* [What you need to do]: Each line of the data has to be written out again exactly as shown.

* [Information provided]:
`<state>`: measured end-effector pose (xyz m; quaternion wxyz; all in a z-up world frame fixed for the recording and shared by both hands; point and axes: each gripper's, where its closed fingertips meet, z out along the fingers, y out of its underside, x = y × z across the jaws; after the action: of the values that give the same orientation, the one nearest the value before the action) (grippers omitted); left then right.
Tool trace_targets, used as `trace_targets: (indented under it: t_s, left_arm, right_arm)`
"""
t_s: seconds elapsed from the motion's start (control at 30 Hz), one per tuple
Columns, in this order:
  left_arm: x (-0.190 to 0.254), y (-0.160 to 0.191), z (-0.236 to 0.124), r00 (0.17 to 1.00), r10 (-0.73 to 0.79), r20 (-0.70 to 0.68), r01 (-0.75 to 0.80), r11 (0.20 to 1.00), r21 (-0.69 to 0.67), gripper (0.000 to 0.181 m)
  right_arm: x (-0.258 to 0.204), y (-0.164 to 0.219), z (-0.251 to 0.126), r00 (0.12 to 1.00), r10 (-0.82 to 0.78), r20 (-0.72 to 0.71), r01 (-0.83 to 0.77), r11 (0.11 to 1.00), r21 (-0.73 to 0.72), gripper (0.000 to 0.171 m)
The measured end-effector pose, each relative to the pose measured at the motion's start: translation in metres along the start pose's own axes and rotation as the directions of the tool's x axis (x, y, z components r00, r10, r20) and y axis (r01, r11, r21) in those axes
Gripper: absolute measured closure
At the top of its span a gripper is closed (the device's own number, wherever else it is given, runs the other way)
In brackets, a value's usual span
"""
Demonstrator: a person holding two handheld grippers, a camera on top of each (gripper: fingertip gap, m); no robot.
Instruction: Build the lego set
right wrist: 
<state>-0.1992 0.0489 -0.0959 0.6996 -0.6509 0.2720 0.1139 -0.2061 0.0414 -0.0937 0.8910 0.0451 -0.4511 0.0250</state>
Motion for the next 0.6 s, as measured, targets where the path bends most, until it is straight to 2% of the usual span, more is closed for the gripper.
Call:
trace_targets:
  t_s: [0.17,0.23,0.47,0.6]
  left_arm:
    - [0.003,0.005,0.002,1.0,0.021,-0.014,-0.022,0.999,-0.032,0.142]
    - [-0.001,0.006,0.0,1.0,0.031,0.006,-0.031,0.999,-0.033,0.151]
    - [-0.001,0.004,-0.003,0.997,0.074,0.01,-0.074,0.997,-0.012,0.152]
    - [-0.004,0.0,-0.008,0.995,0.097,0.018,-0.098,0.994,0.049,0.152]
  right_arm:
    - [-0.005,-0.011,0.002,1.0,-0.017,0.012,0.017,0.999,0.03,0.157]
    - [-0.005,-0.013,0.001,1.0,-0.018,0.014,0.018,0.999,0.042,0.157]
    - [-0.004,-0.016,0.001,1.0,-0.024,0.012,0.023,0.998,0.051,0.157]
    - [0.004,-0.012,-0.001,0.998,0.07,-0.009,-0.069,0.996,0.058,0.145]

* [Exercise answer]:
`<state>`: measured end-effector pose (xyz m; quaternion wxyz; all in a z-up world frame fixed for the recording and shared by both hands; point and axes: each gripper's, where its closed fingertips meet, z out along the fingers, y out of its underside, x = y × z across the jaws; after the action: of the values that give the same orientation, the one nearest the value before the action) (grippers omitted); left then right.
Tool trace_targets, used as `trace_targets: (indented under it: t_s, left_arm, right_arm)`
"""
t_s: seconds elapsed from the motion's start (control at 30 Hz), one per tuple
Columns, in this order:
  left_arm: x (-0.190 to 0.254), y (-0.160 to 0.191), z (-0.236 to 0.124), r00 (0.17 to 1.00), r10 (-0.73 to 0.79), r20 (-0.70 to 0.68), r01 (-0.75 to 0.80), r11 (0.20 to 1.00), r21 (-0.69 to 0.67), gripper (0.000 to 0.181 m)
  right_arm: x (-0.258 to 0.204), y (-0.164 to 0.219), z (-0.251 to 0.126), r00 (0.12 to 1.00), r10 (-0.82 to 0.78), r20 (-0.72 to 0.71), r01 (-0.83 to 0.77), r11 (0.11 to 1.00), r21 (-0.73 to 0.72), gripper (0.000 to 0.171 m)
The measured end-effector pose, each relative to the pose measured at the motion's start: translation in metres along the start pose's own axes and rotation as the directions of the tool's x axis (x, y, z components r00, r10, r20) and y axis (r01, r11, r21) in those axes
Gripper: absolute measured closure
At the top of its span a gripper is closed (the device's own number, wherever else it is given, runs the other way)
In brackets, a value's usual span
"""
Demonstrator: a person holding two handheld grippers, a camera on top of each (gripper: fingertip gap, m); no robot.
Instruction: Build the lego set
right wrist: 
<state>-0.1992 0.0489 -0.0959 0.6996 -0.6509 0.2720 0.1139 -0.2061 0.0414 -0.0937 0.8910 0.0451 -0.4511 0.0250</state>
Motion for the next 0.6 s, as measured, targets where the path bends most, until it is straight to 2% of the usual span, more is closed for the gripper.
Call:
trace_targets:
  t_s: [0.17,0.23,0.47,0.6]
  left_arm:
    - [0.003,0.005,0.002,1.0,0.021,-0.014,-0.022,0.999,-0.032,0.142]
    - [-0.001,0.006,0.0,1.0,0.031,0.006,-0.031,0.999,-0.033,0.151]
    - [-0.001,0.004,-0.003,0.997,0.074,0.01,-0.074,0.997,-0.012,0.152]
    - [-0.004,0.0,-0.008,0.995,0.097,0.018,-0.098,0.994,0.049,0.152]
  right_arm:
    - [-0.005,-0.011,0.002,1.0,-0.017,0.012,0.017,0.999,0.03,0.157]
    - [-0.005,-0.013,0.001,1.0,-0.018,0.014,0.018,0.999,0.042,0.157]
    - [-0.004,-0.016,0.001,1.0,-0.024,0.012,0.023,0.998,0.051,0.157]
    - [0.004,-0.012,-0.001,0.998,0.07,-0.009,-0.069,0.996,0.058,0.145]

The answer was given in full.